In [None]:
# To start, we install Rasterio, a Python module for interacting with gridded spatial data
!pip install rasterio
!pip install xarray
!pip install dask
!pip install dask-image
!pip install graphviz
!pip install scikit-image
!python -m pip install "dask[distributed]" --upgrade

# Image processing

In [None]:
import dask.array as da
import dask_image.imread
import dask_image.ndfilters
import dask_image.ndmeasure

### We'll also use matplotlib to display image results in this notebook.

In [None]:
import matplotlib.pyplot as plt

%matplotlib inline

## Getting the example data

We'll use some example image data from the scikit-image library in this tutorial. These images are very small, but will allow us to demonstrate the functionality of dask-image. <br>
Let's download and save a public domain image of the astronaut Eileen Collins to a temporary directory. This image was originally downloaded from the NASA Great Images database https://flic.kr/p/r9qvLn, but we'll access it with scikit-image's data.astronaut() method.

In [None]:
!mkdir temp

In [None]:
import os

from skimage import data, io

output_filename = os.path.join("temp", "astronaut.png")
io.imsave(output_filename, data.astronaut())

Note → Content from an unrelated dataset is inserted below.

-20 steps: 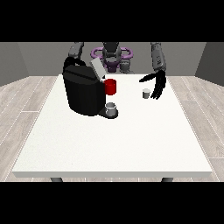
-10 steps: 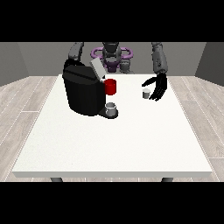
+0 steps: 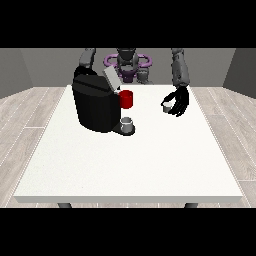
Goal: Insert the coffee pod into the coffee machine and close the lid
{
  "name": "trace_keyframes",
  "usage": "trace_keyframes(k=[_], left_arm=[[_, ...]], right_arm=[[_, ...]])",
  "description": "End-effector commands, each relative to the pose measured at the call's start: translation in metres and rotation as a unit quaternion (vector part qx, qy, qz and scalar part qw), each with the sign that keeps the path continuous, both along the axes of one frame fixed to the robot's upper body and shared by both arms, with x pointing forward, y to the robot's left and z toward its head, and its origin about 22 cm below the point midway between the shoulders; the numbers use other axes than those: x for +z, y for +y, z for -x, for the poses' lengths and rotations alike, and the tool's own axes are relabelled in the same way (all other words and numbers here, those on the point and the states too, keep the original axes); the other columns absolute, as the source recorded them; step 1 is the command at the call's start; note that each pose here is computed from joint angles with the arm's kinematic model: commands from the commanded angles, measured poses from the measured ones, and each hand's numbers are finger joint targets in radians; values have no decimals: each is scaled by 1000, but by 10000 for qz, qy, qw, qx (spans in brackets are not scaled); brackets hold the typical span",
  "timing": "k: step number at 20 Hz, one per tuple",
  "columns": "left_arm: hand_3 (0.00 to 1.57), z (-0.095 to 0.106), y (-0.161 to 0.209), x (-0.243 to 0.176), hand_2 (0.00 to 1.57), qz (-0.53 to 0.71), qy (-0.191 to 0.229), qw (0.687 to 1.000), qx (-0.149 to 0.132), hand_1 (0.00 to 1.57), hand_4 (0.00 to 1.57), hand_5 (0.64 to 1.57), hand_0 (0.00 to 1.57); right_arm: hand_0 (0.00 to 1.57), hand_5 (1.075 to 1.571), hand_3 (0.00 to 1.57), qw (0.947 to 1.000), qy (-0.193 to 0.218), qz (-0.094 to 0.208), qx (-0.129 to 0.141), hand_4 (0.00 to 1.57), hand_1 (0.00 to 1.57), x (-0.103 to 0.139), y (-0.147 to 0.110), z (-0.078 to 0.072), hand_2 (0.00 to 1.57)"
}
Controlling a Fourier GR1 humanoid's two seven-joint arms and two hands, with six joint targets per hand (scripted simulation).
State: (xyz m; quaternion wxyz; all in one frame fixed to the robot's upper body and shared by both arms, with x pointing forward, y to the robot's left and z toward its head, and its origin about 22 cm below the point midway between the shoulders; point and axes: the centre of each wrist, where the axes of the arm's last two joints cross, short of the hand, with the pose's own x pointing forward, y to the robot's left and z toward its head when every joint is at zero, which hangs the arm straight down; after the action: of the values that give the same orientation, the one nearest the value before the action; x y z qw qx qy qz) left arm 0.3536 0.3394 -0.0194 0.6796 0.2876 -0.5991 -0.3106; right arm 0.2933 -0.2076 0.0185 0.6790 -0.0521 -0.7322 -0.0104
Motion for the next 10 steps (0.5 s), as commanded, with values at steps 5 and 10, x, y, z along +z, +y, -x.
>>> trace_keyframes(k=[5,10], left_arm=[[820,-9,6,8,1040,-661,-28,9978,-50,930,281,1571,930],[1183,-2,-4,-7,1286,-843,-177,9957,-351,1174,412,1571,1174]], right_arm=[[0,1571,0,9999,-74,-64,-34,500,0,-2,-2,-1,0],[0,1571,0,9993,-168,-287,-187,515,0,-6,-14,-7,0]])
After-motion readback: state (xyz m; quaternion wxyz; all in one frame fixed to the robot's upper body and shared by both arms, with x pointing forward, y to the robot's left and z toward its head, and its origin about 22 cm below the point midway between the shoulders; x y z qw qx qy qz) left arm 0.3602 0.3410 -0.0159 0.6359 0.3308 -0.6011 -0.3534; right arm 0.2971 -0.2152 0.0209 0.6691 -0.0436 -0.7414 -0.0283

Really large datasets often can't fit all of the data into a single file, so we'll chop this image into four parts and save the image tiles to a second temporary directory. This will give you a better idea of how you can use dask-image on a real dataset.

In [None]:
!mkdir temp-tiles

In [None]:
io.imsave(os.path.join("temp-tiles", "image-00.png"), data.astronaut()[:256, :256, :])  # top left
io.imsave(os.path.join("temp-tiles", "image-01.png"), data.astronaut()[:256, 256:, :])  # top right
io.imsave(os.path.join("temp-tiles", "image-10.png"), data.astronaut()[256:, :256, :])  # bottom left
io.imsave(os.path.join("temp-tiles", "image-11.png"), data.astronaut()[256:, 256:, :])  # bottom right

Now we have some data saved, let's practise reading in files with dask-image and processing our images.

## Reading in image data

Reading a single image. <br>
Let's load a public domain image of the astronaut Eileen Collins with dask-image imread(). This image was originally downloaded from the NASA Great Images database https://flic.kr/p/r9qvLn.

In [None]:
import os

filename = os.path.join("temp", "astronaut.png")
print(filename)

In [None]:
astronaut = dask_image.imread.imread(filename)
print(astronaut)
plt.imshow(astronaut[0, ...])  # display the first (and only) frame of the image

This has created a dask array with shape=(1, 512, 512, 3). This means it contains one image frame with 512 rows, 512 columns, and 3 color channels.
Since the image is relatively small, it fits entirely within one dask-image chunk, with chunksize=(1, 512, 512, 3).

## Reading multiple images

In many cases, you may have multiple images stored on disk, for example: image_00.png, image_01.png, ... image_NN.png. These can be read into a dask array as multiple image frames. <br>

Here we have the astronaut image split into four non-overlapping tiles: <br>

- image_00.png = top left image (index 0,0)
- image_01.png = top right image (index 0,1)
- image_10.png = bottom left image (index 1,0)
- image_11.png = bottom right image (index 1,1)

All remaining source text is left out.